_What is being asked_. Everything from the line holding "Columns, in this" to the last line of the material below must be retyped exactly, minus any pictures.

_Information supplied_.
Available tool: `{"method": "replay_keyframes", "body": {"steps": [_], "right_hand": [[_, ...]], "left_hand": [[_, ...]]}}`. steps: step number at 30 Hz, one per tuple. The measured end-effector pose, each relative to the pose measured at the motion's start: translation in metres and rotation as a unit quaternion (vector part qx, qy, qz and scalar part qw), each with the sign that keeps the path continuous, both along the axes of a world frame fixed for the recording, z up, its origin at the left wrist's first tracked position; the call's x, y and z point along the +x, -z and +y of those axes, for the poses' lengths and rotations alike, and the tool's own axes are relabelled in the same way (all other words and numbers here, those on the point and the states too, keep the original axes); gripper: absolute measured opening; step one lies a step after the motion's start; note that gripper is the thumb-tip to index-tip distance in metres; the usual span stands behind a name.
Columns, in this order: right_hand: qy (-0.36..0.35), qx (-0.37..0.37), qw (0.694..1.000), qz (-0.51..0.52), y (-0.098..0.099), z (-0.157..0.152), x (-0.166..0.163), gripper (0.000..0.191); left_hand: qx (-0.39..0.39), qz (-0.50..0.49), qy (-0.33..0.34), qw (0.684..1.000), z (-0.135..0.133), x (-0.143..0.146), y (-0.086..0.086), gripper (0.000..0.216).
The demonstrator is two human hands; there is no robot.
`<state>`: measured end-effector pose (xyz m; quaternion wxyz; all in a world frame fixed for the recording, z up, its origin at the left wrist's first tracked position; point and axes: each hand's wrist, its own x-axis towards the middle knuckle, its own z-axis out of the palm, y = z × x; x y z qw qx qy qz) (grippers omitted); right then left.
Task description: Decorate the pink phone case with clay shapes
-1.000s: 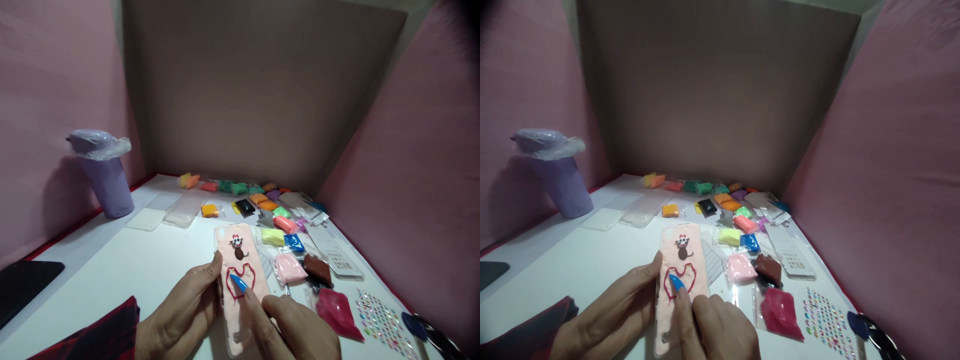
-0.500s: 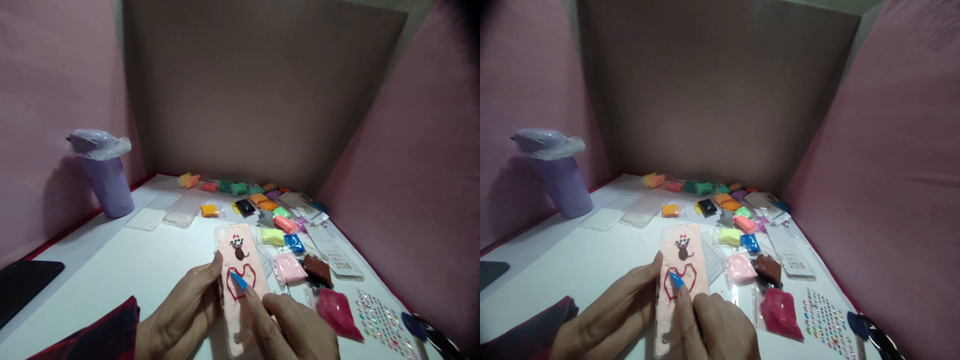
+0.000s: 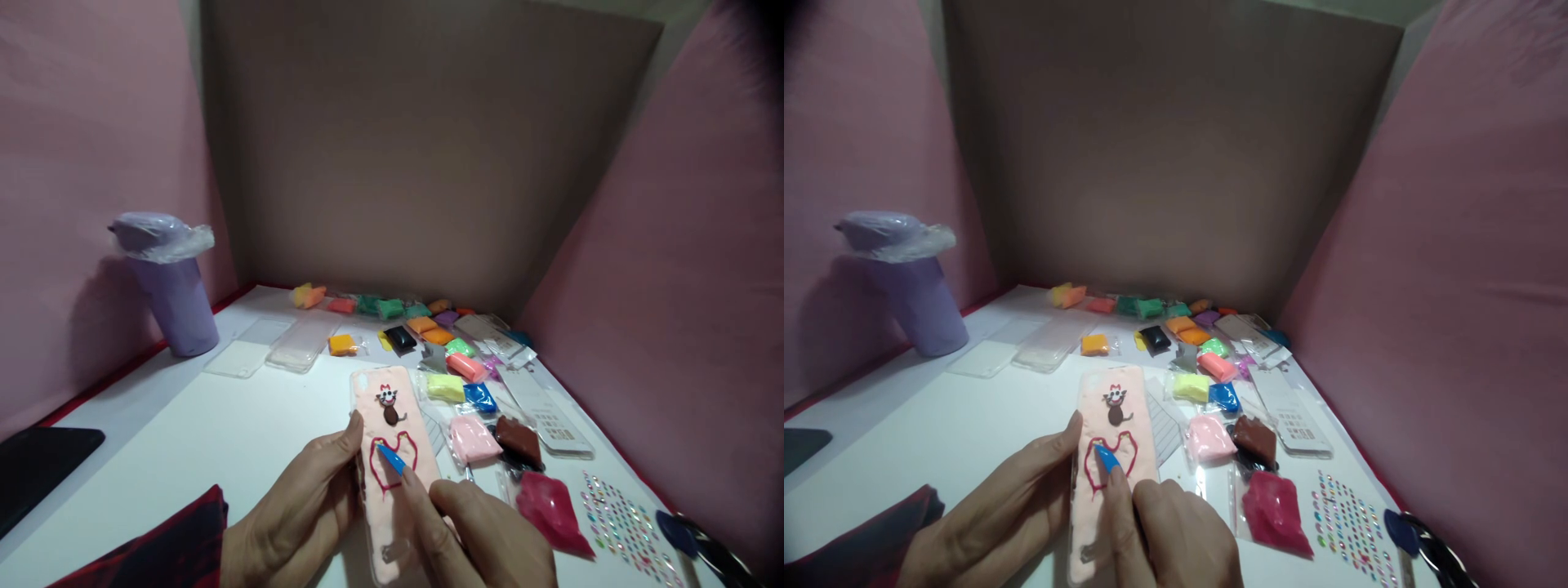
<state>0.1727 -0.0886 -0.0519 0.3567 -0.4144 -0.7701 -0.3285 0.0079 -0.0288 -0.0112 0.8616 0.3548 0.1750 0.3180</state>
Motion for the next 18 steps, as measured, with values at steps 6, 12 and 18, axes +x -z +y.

_Written reply_.
Columns, in this order: right_hand: qy (-0.36..0.35), qx (-0.37..0.37), qw (0.694..1.000), qz (-0.51..0.52), y (-0.098..0.099), z (-0.157..0.152), x (-0.166..0.163), gripper (0.000..0.191); left_hand: qx (-0.39..0.39), qz (-0.50..0.49), qy (-0.33..0.34), qw (0.684..1.000), z (-0.135..0.133), x (-0.143..0.146), y (-0.086..0.086), gripper (0.000..0.216).
The demonstrator is two human hands; there is no robot.
`<state>`: measured end-effector pose (xyz m; quaternion wxyz; all in a world frame fixed for the recording, z up, its origin at the left wrist's first tracked position; point and axes: each hand's wrist, its own x-axis towards the middle knuckle, its own z-axis out of the palm, y = z × x; x y z qw qx qy qz) (grippers omitted); right then left.
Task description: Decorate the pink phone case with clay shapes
-1.000s: 
-0.500s: 
+0.000s: 
<state>0.1727 -0.0886 -0.0519 0.3567 -0.4144 -0.7701 -0.3285 0.0079 -0.0288 -0.0112 0.8616 0.3548 0.1750 0.3180</state>
Motion for the next 18 steps, as measured, with values at steps 6, 12 and 18, axes +x -z +y.

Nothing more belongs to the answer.